8/30/2008

Pareto efficiency

Relatedly, additional critique has been directed toward the assumed benefits of law and policy designed to increase allocative efficiency; when such assumptions are modeled on "first-best" (Pareto optimal) general-equilibrium conditions. Under the theory of the second best, for example, if the fulfillment of a subset of optimal conditions cannot be met under any circumstances, it is incorrect to conclude that the fulfillment of any subset of optimal conditions will necessarily result in an increase in allocative efficiency.[8]
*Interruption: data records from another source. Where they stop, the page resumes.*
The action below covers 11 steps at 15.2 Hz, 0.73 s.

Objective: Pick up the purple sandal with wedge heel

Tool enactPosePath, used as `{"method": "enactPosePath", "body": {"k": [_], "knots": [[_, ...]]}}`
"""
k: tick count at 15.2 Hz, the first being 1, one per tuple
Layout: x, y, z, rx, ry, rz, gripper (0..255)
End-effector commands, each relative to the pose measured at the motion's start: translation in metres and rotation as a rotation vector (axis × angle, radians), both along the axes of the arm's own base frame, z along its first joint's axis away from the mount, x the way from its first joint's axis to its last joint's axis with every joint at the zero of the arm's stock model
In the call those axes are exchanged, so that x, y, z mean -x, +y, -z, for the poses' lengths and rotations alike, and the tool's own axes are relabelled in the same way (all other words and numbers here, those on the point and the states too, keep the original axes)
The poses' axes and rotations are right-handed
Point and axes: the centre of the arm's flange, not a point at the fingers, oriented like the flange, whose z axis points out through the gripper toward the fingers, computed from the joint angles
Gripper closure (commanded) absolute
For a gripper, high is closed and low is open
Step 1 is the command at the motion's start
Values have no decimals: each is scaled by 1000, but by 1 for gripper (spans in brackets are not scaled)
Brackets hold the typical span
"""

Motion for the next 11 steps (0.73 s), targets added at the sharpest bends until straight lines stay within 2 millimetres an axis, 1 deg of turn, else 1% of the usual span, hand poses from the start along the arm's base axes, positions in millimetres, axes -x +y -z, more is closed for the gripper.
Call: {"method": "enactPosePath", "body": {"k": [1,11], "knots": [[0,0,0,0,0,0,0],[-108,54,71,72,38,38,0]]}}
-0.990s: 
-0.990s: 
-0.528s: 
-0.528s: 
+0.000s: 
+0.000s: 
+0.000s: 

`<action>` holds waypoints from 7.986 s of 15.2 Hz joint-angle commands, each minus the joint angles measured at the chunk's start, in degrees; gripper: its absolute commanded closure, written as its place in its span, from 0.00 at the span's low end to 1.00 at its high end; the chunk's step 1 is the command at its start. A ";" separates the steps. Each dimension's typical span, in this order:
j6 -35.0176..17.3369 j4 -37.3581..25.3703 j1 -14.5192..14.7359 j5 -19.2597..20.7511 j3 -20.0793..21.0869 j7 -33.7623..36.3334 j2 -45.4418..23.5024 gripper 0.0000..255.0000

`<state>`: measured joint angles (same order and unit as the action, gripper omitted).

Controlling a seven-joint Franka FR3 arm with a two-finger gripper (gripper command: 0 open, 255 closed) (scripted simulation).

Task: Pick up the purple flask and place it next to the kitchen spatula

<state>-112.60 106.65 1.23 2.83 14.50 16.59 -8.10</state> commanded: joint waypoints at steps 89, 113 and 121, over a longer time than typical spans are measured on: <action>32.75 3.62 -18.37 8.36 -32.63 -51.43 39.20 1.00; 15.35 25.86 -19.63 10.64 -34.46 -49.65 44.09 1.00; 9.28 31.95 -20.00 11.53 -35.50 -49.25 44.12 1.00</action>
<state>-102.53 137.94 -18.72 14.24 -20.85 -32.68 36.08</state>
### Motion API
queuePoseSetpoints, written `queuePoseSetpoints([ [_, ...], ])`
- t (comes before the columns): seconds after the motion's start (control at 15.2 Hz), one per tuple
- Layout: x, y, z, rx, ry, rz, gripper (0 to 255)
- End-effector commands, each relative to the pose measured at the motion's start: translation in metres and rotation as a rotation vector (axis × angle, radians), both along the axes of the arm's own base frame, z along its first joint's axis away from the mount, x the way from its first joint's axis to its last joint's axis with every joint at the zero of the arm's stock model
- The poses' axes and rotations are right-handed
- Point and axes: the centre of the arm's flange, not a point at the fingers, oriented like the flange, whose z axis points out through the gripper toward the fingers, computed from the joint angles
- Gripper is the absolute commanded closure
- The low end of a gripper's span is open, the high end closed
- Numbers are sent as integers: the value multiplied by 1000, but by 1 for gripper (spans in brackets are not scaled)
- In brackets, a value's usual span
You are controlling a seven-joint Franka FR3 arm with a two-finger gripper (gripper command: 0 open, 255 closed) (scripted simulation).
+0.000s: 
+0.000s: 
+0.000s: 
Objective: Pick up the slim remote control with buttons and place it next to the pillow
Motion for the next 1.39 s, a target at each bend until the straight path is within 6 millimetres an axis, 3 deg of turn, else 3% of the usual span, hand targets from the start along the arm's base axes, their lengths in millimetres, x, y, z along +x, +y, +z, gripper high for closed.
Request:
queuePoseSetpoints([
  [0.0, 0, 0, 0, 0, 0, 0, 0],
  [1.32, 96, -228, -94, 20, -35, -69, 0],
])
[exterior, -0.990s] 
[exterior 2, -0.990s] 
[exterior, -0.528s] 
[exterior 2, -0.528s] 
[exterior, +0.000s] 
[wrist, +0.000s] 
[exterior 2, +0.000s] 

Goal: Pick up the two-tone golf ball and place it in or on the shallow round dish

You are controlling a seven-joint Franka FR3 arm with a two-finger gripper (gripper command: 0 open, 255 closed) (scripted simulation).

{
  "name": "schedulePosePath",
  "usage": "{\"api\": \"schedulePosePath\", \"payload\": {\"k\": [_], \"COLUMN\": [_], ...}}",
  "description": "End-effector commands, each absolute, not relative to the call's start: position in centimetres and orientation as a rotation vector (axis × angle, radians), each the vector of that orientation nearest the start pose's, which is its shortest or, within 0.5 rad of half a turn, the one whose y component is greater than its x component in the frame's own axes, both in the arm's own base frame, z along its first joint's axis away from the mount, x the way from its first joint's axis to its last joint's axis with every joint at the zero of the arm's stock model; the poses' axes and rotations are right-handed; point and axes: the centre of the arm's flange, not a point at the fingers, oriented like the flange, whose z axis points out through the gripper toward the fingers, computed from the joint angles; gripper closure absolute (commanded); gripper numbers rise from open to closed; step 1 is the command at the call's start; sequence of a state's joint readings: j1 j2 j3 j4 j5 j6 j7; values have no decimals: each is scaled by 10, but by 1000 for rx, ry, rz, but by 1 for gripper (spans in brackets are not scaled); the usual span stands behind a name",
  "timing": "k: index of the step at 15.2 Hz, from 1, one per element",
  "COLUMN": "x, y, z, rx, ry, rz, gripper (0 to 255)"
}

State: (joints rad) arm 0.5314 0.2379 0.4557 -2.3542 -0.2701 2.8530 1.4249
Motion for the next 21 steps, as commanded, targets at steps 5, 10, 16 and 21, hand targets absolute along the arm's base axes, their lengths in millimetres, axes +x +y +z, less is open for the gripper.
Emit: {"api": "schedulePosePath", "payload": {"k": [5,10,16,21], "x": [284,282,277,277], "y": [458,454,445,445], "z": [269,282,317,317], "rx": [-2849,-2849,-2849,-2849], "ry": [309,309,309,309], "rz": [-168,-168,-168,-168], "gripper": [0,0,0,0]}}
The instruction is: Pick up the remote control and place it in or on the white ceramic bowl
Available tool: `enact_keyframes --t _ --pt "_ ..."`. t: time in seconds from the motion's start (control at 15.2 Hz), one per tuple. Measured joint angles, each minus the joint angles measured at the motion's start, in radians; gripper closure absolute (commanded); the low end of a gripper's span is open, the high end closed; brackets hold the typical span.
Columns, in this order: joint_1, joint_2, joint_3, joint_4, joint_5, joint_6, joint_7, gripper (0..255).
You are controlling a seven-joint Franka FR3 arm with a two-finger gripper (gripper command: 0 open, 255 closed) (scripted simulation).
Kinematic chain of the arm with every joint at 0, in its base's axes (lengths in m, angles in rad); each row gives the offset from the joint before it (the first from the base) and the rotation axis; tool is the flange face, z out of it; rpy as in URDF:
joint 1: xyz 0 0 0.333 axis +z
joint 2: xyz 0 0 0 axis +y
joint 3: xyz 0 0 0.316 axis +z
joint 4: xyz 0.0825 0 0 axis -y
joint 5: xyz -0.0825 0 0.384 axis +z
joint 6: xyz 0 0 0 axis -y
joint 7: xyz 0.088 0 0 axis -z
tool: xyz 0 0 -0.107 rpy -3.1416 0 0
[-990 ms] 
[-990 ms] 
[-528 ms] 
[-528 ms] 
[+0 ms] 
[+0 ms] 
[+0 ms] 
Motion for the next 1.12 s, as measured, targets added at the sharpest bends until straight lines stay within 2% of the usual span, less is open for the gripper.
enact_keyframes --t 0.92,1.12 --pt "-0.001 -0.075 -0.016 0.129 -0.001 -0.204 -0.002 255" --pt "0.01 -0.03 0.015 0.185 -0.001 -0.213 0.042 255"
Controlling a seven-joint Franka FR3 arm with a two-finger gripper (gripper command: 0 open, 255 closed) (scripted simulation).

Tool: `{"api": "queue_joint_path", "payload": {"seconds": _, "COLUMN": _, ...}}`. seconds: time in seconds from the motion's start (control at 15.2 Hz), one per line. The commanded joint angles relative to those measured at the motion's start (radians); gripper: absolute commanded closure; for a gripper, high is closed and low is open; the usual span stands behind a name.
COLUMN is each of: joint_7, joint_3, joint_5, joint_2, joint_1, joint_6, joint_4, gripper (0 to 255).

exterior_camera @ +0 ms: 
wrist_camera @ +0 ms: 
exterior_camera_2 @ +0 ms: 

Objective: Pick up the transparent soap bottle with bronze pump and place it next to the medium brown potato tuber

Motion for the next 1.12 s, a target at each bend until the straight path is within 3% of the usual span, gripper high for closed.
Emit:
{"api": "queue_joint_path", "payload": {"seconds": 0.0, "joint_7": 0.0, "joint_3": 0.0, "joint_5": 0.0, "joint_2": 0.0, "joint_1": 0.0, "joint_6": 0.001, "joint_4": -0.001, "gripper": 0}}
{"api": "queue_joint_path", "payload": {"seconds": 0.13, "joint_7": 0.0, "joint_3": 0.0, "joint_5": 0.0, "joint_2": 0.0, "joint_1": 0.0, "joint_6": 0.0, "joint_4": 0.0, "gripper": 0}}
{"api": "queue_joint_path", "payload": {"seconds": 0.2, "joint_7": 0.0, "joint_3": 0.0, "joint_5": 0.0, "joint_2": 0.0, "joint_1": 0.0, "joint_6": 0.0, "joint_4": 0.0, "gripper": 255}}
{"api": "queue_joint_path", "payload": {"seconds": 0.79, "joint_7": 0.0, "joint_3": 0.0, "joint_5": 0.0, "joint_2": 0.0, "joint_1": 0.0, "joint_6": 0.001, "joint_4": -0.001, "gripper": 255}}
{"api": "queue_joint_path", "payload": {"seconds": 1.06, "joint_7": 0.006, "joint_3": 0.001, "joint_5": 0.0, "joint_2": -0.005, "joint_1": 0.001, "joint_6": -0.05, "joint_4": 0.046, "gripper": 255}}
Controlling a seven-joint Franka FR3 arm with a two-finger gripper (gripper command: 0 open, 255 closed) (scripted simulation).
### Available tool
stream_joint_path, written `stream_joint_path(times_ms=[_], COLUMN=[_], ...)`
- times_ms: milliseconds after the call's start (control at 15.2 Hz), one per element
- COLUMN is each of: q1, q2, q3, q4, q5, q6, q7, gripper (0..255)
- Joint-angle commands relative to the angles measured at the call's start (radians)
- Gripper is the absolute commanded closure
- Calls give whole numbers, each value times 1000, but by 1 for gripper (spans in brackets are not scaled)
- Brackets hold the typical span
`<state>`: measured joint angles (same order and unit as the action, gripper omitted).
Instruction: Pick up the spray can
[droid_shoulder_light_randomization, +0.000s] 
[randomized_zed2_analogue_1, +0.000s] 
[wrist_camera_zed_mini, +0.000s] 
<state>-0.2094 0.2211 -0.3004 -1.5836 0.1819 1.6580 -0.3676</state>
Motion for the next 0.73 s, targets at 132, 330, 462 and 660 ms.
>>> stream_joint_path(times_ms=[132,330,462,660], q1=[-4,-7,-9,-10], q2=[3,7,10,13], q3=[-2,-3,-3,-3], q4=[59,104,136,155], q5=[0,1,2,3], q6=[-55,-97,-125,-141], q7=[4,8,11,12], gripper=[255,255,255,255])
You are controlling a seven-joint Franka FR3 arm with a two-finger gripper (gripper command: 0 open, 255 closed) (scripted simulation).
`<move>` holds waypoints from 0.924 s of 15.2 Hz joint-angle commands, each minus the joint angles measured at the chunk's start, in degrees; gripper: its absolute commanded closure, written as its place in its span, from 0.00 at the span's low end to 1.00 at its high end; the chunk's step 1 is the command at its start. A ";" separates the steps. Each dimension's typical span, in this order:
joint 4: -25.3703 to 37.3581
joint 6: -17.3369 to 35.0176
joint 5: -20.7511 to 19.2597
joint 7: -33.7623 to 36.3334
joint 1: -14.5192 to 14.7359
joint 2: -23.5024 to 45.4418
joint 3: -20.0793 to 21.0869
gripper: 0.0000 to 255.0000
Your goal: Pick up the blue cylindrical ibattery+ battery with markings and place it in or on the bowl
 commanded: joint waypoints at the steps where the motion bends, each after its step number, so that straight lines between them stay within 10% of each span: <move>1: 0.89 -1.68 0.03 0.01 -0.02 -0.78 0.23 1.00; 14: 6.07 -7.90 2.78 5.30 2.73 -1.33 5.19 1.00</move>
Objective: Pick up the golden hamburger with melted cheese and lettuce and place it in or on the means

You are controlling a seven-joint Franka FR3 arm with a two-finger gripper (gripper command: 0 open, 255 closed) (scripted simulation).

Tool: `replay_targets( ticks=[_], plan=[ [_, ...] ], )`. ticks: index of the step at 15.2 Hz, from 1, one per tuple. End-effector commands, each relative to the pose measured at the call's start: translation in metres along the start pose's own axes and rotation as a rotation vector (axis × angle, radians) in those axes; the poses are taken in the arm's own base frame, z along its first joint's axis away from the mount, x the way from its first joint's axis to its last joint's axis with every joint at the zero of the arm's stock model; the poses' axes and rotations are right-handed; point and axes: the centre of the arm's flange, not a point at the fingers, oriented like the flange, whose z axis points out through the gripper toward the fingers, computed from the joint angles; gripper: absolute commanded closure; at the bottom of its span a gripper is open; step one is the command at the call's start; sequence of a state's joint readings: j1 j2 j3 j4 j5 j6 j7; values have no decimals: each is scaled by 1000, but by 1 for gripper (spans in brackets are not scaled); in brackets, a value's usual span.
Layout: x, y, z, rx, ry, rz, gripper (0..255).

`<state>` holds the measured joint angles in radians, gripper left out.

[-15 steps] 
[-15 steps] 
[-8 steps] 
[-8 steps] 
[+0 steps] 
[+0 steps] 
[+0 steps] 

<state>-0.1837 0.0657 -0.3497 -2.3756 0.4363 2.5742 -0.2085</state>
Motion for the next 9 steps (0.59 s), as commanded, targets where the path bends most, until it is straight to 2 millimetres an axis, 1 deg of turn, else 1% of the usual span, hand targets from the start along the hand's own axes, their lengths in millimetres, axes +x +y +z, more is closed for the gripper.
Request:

Consequently, any expression of public policy whose purported purpose is an unambiguous increase in allocative efficiency (for example, consolidation of research and development costs through increased mergers and acquisitions resulting from a systematic relaxation of anti-trust laws) is, according to critics, fundamentally incorrect; as there is no general reason to conclude that an increase in allocative efficiency is more likely than a decrease.
Essentially, the "first-best" neoclassical analysis fails to properly account for various kinds of general-equilibrium feedback relationships that result from intrinsic Pareto imperfections.[8]
Another critique comes from the fact that there is no unique optimal result. Warren Samuels in his 2007 book, The Legal-Economic Nexus, argues, "efficiency in the Pareto sense cannot dispositively be applied to the definition and assignment of rights themselves, because efficiency requires an antecedent determination of the rights (23-4)."